- Task brief -
Using the material that follows, output exactly the lines from the one containing "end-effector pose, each" through the one containing "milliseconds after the", with both ends kept.

==============================

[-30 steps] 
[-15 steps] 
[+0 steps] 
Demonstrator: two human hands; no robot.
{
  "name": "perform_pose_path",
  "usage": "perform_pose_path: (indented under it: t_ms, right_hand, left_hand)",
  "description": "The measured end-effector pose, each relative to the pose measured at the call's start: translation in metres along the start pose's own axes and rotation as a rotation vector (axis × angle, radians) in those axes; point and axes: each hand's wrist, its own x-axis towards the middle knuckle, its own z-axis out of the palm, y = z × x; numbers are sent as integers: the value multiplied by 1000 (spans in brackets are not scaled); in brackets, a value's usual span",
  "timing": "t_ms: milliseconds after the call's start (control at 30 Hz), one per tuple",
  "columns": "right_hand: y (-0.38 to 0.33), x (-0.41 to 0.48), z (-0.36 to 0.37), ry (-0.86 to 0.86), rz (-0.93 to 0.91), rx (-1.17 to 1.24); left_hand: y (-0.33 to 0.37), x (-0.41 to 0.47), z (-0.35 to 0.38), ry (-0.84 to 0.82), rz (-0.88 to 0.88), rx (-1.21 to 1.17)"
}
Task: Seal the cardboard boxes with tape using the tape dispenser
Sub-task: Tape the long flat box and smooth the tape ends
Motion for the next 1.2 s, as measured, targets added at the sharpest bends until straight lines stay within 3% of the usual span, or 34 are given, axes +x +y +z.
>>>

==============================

- Answer to this task -
  "description": "The measured end-effector pose, each relative to the pose measured at the call's start: translation in metres along the start pose's own axes and rotation as a rotation vector (axis × angle, radians) in those axes; point and axes: each hand's wrist, its own x-axis towards the middle knuckle, its own z-axis out of the palm, y = z × x; numbers are sent as integers: the value multiplied by 1000 (spans in brackets are not scaled); in brackets, a value's usual span",
  "timing": "t_ms: milliseconds after the call's start (control at 30 Hz), one per tuple",

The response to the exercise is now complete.